The door opened and the stowaway stepped through it, smiling. “All right—I give up. Now what?”

It was a girl.

My Two Cents:

• The good:

  • This is definitely a story that will make you think long and hard about its plot… and whether or not it was morally correct… and about what you might have done.
  • I always disliked stories that ended with some “happily ever after” scene. Well, “The Cold Equations” doesn’t end like that.

• The bad:

  • This is a very sad and melancholy story – almost makes you want to cry!
  • You can tell “The Cold Equations” was written a long time ago, because the characters do things like reads numbers over the radio, input manual course corrections, and write letters with pencils and notepads!
  • There is not a lot of action in this story – it is about the cold, hard and uncompromising laws of nature.

Fact Sheet:
• Page Count: 17
• Word Count: 10,081
“The Cold Equations” garnered the following awards:

  • It placed 9th in the 1971 Astounding / Analog All-Time Poll for short fiction.
  • It was listed at number eight in the 1999 Locus All-Time Poll for best novelette.

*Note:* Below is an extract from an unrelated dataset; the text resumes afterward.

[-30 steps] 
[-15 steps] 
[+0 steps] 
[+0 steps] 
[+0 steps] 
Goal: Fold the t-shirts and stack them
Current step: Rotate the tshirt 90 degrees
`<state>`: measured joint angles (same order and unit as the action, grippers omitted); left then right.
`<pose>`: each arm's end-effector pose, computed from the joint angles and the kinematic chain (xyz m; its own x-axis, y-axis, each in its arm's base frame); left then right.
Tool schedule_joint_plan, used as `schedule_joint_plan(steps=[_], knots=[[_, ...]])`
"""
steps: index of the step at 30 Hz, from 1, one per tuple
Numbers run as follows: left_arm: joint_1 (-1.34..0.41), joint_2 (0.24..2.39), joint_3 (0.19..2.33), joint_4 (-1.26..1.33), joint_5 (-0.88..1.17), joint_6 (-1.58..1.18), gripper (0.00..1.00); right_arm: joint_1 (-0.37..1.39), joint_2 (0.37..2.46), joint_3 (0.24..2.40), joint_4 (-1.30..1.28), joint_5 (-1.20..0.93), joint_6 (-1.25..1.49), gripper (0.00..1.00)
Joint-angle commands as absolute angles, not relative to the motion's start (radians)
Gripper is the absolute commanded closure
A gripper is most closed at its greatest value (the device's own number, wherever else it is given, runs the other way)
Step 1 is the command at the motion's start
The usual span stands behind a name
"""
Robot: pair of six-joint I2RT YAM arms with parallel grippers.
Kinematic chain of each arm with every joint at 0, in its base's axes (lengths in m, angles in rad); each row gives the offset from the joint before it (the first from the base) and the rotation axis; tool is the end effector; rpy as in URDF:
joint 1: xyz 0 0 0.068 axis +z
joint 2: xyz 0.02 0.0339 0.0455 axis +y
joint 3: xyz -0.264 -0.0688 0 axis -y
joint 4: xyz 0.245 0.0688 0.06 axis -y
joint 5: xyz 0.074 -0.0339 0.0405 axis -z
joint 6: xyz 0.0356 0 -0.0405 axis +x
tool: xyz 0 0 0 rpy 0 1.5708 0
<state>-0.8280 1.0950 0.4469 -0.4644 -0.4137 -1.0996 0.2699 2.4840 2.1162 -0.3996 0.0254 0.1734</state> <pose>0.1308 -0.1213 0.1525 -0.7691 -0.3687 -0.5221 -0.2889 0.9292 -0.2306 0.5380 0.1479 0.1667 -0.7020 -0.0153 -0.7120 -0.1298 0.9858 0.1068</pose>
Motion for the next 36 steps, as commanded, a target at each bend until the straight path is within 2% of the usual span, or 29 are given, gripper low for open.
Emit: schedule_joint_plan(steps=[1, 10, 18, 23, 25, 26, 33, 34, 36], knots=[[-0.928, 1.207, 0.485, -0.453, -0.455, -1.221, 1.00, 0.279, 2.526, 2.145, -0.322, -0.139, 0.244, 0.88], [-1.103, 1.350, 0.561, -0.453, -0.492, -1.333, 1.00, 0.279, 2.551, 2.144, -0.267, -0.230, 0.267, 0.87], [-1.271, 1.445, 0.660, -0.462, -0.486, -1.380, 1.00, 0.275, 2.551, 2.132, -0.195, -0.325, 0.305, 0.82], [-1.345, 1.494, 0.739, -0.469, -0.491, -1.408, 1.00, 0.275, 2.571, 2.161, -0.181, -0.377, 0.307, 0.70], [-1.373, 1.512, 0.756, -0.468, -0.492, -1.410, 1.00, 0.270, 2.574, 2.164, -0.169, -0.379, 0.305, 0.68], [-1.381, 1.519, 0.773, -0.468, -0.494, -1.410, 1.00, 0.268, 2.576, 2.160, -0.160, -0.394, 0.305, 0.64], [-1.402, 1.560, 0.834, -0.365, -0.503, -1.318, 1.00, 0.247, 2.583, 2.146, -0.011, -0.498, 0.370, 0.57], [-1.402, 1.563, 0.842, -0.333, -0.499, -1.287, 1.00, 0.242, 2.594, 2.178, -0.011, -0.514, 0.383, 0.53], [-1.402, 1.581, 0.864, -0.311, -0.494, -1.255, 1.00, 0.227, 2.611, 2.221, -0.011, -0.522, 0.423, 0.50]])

Where you can find “The Cold Equations”:

  • This novelette first appeared in the August 1954 issue of Astounding Science Fiction.
  • “The Cold Equations” is included in the collection also entitled The Cold Equations. (Learn more about this book at Amazon.com , or search for it on eBay)
  • You can read a free online version at The Fifth Imperium website. (This is a Baen free book in which “The Cold Equations” comprises chapter 19.)
  • I also found a nice pdf version of this story at the Oak Meadow homeschool curriculum website. This version is an entire English lesson – complete with questions, notes and short author bio.

Some Interesting Links:

  • Thanks to our friend Tinkoo over at Variety SF for highly recommending this story.
  • Did you know that this story has been adapted for the small screen a few times? Yep, most recently in The Cold Equations – the 1996 Sci-Fi original TV movie.

Craving More Stories?
If you enjoyed this story then you might also like Small Moments in Time, about a time traveling man working in turn-of-the-century Kansas, and the horrible secret he discovers there, by John G. Hemry.

5 thoughts to “The Cold Equations by Tom Godwin”

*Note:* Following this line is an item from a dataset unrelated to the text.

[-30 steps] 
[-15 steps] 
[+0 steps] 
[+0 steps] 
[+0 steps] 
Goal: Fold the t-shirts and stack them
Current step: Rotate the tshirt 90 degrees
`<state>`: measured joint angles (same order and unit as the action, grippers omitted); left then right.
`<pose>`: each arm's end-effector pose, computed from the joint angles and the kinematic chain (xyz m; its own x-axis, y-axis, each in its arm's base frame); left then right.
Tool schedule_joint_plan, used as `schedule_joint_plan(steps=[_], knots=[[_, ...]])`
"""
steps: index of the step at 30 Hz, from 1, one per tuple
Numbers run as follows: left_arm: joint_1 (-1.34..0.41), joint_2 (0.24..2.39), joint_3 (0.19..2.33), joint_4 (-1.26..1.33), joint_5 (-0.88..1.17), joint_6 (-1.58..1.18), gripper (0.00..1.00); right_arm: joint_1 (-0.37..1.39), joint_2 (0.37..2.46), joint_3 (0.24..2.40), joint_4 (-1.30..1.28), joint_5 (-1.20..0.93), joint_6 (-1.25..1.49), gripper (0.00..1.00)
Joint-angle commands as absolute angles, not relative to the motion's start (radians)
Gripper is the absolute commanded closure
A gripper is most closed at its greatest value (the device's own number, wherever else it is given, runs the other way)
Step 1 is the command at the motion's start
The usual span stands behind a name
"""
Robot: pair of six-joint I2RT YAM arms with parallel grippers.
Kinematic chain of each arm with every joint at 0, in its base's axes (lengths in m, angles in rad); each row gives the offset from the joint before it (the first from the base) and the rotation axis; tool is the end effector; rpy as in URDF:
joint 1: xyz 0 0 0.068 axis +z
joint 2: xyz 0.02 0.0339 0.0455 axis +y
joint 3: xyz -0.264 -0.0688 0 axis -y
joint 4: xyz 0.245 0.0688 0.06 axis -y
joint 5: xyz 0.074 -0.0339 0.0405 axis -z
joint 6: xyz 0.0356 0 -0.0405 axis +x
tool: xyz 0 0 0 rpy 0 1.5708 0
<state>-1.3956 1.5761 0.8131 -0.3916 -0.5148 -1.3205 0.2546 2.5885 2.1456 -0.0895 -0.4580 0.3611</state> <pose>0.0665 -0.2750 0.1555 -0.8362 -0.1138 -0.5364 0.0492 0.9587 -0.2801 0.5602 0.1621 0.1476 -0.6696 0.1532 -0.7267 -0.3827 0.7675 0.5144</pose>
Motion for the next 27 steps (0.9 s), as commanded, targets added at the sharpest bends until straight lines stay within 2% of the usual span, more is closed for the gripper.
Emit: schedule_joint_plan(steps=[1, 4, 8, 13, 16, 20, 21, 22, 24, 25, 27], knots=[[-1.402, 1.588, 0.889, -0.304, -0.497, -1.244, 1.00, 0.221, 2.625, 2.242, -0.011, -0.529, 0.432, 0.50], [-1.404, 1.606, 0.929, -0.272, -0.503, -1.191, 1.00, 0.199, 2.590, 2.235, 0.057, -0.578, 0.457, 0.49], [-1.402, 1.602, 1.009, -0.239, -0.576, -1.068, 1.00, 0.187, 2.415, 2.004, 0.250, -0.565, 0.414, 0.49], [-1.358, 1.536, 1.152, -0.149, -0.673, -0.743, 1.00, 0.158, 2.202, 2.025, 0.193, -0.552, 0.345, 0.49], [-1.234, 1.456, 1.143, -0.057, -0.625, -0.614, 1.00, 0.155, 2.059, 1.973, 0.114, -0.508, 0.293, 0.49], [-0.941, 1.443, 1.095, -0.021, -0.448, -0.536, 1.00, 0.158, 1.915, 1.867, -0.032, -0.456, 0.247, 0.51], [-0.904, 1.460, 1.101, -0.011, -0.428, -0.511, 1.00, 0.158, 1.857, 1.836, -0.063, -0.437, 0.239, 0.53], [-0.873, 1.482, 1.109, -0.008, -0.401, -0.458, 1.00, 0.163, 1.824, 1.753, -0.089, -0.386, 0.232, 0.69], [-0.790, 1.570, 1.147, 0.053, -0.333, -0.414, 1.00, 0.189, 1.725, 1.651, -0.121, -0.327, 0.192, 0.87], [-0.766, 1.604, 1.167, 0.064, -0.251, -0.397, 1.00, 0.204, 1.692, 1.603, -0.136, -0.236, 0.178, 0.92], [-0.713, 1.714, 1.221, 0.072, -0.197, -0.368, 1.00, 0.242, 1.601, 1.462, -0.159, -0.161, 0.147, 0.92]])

  1. That Baen book link is very good; guess I need to begin paying closer attention to Baens.

    Also look for these stories in the book you link above: Campbell’s “Who Goes There?” & C L Moore’s “Shambleau”. Later is nowhere near Moore’s best (in fact, it’s her first published story), but may be the among the most interesting vampire variants I’ve seen.

  2. Hi can you tell me if Nancy Kress’ celebrated short story Beggars in Spain is online anywhere ? I guess it was later expanded into novel length book.

  3. “The Cold Equations” is a classic for sure. It would be interesting to make a list of all the stories it has inspired. For example, “Think Like a Dinosaur” by James Patrick Kelly has a cold equation in it too. Every now and then I come across a story that uses that plot trick. Rusty, can you think of any more?

    Thanks for the Baen link, I’ll head on over there.

    Jim

  4. Jim,

    Off the top of my head I am not able to think of any other stories that were inspired by “The Cold Equations.” (That would make a great post though!) I will definitely check out “Think Like a Dinosaur”, however.

    Perhaps some of our readers can help – does anybody else know of stories inspired by “The Cold Equations?”